Task brief — Look through the listing below for the string "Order". Show each line where it occurs.

The records —

#####

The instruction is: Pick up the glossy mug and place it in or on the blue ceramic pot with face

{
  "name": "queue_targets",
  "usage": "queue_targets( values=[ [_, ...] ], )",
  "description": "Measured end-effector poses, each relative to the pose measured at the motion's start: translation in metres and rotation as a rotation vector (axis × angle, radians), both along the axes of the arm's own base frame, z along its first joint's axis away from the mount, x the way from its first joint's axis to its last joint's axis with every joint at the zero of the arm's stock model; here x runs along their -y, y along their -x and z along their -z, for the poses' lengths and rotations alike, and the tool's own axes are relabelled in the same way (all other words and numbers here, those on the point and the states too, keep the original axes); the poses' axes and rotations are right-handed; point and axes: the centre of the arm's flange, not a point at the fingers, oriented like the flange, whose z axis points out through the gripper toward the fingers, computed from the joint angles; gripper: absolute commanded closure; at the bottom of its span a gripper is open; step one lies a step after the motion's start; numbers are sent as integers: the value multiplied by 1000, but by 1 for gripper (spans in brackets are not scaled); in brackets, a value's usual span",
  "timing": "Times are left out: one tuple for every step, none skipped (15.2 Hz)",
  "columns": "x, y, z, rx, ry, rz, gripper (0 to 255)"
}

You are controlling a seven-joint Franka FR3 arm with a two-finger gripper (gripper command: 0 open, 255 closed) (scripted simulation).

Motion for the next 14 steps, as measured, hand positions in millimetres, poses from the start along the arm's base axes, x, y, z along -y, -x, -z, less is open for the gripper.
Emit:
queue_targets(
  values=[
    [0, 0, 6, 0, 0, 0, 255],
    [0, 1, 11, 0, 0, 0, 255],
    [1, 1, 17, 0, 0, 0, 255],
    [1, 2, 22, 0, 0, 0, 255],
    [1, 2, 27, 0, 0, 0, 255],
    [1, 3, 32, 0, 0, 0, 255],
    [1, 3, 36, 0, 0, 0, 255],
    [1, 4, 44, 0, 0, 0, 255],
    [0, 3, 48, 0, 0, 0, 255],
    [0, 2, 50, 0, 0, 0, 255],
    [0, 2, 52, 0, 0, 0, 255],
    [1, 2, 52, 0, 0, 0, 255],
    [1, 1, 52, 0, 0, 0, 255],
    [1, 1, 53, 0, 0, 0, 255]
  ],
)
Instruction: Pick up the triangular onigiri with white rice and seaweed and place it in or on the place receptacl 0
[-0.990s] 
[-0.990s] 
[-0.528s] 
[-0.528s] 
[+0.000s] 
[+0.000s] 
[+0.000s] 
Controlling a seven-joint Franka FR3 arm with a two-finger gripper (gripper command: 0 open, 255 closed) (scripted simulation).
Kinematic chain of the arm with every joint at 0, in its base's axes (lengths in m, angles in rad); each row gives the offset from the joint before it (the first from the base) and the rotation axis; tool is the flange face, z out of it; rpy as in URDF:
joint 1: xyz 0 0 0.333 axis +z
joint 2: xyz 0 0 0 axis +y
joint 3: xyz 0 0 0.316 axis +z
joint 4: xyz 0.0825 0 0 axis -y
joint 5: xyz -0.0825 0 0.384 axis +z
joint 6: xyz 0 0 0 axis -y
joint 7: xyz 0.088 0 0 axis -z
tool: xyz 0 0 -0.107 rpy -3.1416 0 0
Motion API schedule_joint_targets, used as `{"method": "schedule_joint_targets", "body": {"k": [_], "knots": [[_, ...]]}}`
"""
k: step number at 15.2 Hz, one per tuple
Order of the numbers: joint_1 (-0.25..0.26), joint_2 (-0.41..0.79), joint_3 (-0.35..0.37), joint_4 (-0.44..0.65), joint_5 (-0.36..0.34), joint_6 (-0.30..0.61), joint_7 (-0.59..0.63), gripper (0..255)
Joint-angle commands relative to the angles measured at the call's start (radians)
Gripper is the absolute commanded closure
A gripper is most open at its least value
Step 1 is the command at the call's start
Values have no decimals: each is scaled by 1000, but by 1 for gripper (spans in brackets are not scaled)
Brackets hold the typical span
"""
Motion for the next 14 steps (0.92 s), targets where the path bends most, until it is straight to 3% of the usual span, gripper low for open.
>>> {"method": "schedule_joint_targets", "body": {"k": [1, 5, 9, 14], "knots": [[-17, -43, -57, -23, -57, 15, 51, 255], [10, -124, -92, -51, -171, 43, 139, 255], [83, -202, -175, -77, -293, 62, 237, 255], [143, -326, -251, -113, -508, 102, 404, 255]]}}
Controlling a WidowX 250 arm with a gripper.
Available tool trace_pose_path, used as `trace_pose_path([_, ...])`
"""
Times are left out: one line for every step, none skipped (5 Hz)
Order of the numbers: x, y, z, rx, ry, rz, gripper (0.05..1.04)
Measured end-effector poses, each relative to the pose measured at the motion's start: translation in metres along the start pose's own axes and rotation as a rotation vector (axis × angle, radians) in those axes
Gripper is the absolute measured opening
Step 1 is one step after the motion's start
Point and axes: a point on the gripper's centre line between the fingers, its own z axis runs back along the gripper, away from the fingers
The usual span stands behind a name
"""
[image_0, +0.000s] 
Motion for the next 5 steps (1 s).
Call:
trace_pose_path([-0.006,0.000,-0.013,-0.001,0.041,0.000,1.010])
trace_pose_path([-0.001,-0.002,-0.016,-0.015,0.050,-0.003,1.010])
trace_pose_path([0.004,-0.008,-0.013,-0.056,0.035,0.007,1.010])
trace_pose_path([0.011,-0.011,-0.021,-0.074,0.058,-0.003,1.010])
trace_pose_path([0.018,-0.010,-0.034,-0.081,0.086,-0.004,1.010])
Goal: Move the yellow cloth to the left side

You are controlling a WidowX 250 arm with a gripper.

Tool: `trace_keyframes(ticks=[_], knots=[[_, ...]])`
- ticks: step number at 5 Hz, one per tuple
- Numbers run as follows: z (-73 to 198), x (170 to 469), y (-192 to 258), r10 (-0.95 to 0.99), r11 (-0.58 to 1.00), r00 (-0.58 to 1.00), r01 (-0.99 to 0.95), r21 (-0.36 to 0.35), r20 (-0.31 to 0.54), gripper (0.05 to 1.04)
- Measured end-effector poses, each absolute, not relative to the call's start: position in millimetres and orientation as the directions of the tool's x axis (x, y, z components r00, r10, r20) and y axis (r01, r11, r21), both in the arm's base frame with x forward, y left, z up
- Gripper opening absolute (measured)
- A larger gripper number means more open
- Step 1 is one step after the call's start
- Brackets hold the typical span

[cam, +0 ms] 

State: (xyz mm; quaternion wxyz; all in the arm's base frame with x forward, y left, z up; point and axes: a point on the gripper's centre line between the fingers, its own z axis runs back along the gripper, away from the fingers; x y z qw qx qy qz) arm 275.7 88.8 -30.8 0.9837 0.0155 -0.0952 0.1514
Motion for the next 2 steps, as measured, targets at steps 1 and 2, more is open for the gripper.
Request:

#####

Answer for this exercise —
Order of the numbers: joint_1 (-0.25..0.26), joint_2 (-0.41..0.79), joint_3 (-0.35..0.37), joint_4 (-0.44..0.65), joint_5 (-0.36..0.34), joint_6 (-0.30..0.61), joint_7 (-0.59..0.63), gripper (0..255)
Order of the numbers: x, y, z, rx, ry, rz, gripper (0.05..1.04)

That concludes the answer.